Réédition : Georges Servigne, « La mission du socialisme français dans l’organisation économique. Jean-Jacques Rousseau », L’Effort, n° 450 du 12 novembre 1941, p. 2.


Il est de ceux dont on peut dire qu’ils n’ont jamais terminé leur mission. Voltaire triomphait. Le peuple de Paris déjà prêt pour les journées révolutionnaires, se pressait sur son passage et acclamait le vieux philosophe, ami des rois et des princes. Il avait assisté au couronnement de son buste. Franklin lui avait présenté à bénir. Et Voltaire s’endormit ainsi dans le triomphe de son incomparable gloire. Au même moment, Jean-Jacques Rousseau usait les derniers jours de sa vie que troublaient seulement les fantômes de son imagination maladive. Le 2 juillet 1778, il mourrait après d’atroces douleurs, emportant le secret d’une fin qui devait donner lieu à tant de polémiques. Il avait eu le temps d’en appeler une fois encore à « l’Etre des êtres » et d’emporter dans l’ombre des choses qui ne sont plus le souvenir de l’éclatante nature qui avait soutenu son âme et illuminé son heure suprême.

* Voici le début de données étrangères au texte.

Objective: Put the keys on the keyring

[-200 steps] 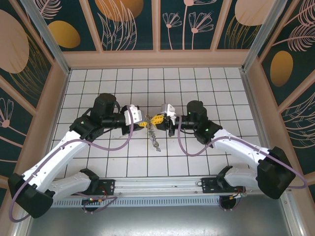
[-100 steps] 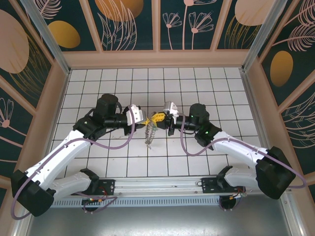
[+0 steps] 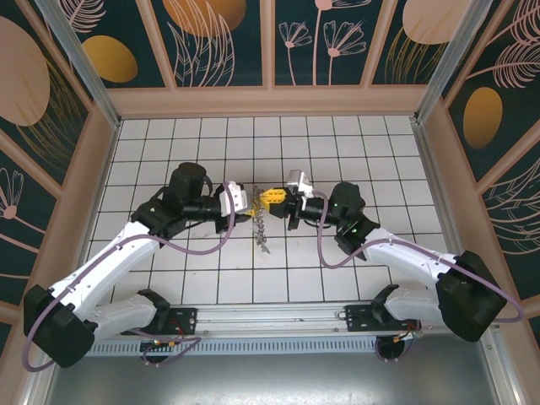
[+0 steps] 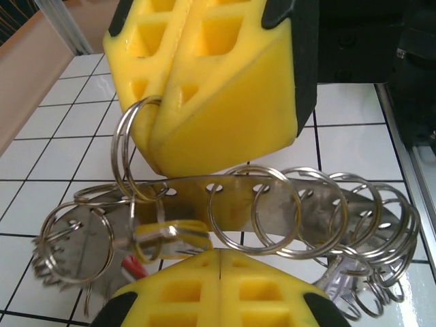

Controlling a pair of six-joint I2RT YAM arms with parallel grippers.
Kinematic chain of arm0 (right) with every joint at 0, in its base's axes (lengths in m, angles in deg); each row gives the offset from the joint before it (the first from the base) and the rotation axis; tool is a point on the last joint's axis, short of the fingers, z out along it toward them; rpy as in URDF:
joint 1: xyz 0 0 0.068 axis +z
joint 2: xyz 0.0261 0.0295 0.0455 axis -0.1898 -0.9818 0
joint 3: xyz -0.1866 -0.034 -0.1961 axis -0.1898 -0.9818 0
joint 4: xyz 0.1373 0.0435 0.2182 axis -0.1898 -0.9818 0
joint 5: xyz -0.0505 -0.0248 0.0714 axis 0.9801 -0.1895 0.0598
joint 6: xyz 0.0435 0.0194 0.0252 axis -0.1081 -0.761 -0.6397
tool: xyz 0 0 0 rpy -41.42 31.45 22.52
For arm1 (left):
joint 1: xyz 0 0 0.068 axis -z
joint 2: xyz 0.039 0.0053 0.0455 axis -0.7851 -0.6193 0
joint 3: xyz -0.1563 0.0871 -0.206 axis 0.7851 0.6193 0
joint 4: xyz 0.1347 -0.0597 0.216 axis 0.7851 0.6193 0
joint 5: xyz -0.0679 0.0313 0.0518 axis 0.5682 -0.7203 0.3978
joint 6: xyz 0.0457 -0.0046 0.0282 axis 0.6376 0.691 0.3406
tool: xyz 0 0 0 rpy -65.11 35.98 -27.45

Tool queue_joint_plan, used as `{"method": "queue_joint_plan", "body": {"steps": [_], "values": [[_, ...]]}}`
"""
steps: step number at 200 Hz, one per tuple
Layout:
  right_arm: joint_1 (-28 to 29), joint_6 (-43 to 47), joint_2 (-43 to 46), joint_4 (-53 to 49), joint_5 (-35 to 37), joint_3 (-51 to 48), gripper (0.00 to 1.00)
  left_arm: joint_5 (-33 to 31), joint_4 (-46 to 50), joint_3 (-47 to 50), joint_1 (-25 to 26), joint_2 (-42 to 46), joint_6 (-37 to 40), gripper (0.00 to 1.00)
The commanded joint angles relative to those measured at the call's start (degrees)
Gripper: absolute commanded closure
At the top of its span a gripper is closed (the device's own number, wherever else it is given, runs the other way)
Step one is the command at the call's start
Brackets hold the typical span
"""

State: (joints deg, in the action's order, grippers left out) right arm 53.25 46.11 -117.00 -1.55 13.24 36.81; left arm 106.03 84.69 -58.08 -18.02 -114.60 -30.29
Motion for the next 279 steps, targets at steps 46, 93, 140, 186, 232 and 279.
{"method": "queue_joint_plan", "body": {"steps": [46, 93, 140, 186, 232, 279], "values": [[0.0, -1.1, 0.4, 5.5, 0.3, 0.2, 1.0, -5.1, -6.5, 5.0, -0.4, 8.5, -5.6, 0.72], [0.2, -0.1, 0.2, 4.2, -0.7, 0.6, 1.0, -6.4, -11.1, 5.7, -0.6, 9.6, -9.4, 0.7], [0.6, 0.1, 0.0, 4.1, -0.9, 0.8, 1.0, -3.4, -14.2, 4.4, -0.6, 6.2, -11.4, 0.72], [0.8, 0.0, -0.7, 4.7, -1.0, 1.2, 1.0, -1.6, -15.0, 4.3, -0.6, 5.3, -11.7, 0.78], [0.9, -0.2, -1.3, 5.1, -0.9, 1.4, 1.0, -0.1, -15.3, 4.7, -0.6, 5.3, -12.0, 0.85], [0.9, -2.5, -1.2, 8.1, 0.6, 1.3, 1.0, -0.9, -12.9, 4.8, -0.7, 4.9, -9.8, 1.0]]}}
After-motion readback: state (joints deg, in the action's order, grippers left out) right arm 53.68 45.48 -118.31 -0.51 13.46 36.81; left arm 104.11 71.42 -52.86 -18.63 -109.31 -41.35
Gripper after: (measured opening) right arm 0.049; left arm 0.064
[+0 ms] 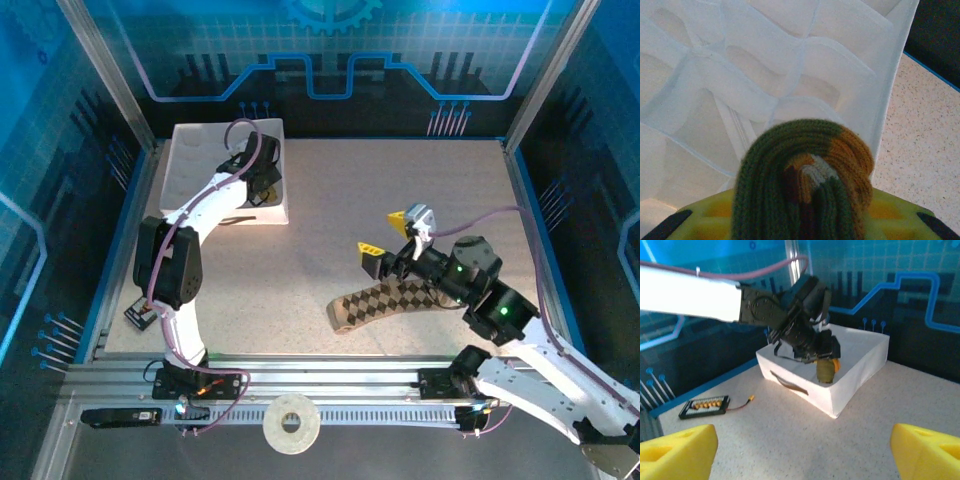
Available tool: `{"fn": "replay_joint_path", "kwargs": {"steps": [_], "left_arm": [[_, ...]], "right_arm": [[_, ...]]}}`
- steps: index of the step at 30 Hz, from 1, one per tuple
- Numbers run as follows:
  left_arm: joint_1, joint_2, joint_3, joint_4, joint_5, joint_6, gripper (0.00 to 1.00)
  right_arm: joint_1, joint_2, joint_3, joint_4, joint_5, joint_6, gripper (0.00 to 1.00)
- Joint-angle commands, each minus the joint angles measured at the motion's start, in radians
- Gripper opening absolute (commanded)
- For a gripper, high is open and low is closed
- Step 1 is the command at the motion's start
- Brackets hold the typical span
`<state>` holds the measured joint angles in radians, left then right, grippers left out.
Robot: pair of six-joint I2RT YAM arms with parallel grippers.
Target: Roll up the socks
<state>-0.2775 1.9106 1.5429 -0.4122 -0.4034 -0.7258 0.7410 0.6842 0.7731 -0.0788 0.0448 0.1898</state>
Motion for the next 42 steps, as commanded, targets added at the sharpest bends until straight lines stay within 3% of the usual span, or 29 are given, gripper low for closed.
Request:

Deux jours après, le 4 juillet, des amis déposèrent les dépouilles mortelles de Rousseau dans l’île des peupliers, loin des villes et parmi les fleurs qu’il aimait. Terrible destinée. Toujours en lutte avec la misère, sans cesse guetté par l’indigence, demandant des amis et tenu d’avoir des protecteurs qui blessaient son orgueil, Rousseau eut le tort de faire renaître le sentiment dans un siècle qui en appelait à la raison. On avait jeté les bases de l’individualisme et il avait répondu soudain par un mot immense de fraternité, se tournant, en dépit du rationalisme voltairien vers les Evangiles qui parlaient à son coeur torturé. Sa vie était presque finie lorsqu’il commença à écrire et il produisit vite et bien. Ses voyages accomplis le plus souvent à pied, le bâton de proscrit à la main, les graves lectures dont il avait nourri son esprit, les impressions reçues et qui avaient en lui des retentissements infinis, tout contribuera à faire éclore à l’âge des cinquante ans, cet incomparable génie. Et, disons-le, s’il y a eu en Rousseau un peu de socialisme, jamais nous ne trouvons l’envie, cette envie que beaucoup de détracteurs donnent sentencieusement comme prétexte à de légitimes revendications. Mably vivait en dehors de la société, Mably y avait trouvé des joies et des satisfactions mondaines, Rousseau avouait : « J’ai été heureux à ma façon, ce n’est donc pas pour moi que je réclamais. » Il n’y a donc chez aucun de ces précurseurs un sentiment quelconque de haine. C’est un appel à la justice sociale et auquel il se mêle parfois un peu de souffrance. Jean-Jacques Rousseau s’élevait jusqu’à Dieu. L’athéisme que préparait la philosophie de son siècle ne lui convenait point. Il le craignait même et il s’y opposa dans son premier discours qui devait établir sa réputation. Il lança les plus violentes attaques contre l’intelligence elle-même, sous prétexte de frapper les sciences et les arts. Puis, dans la lettre à d’Alembert sur les spectacles, il redoubla d’énergie.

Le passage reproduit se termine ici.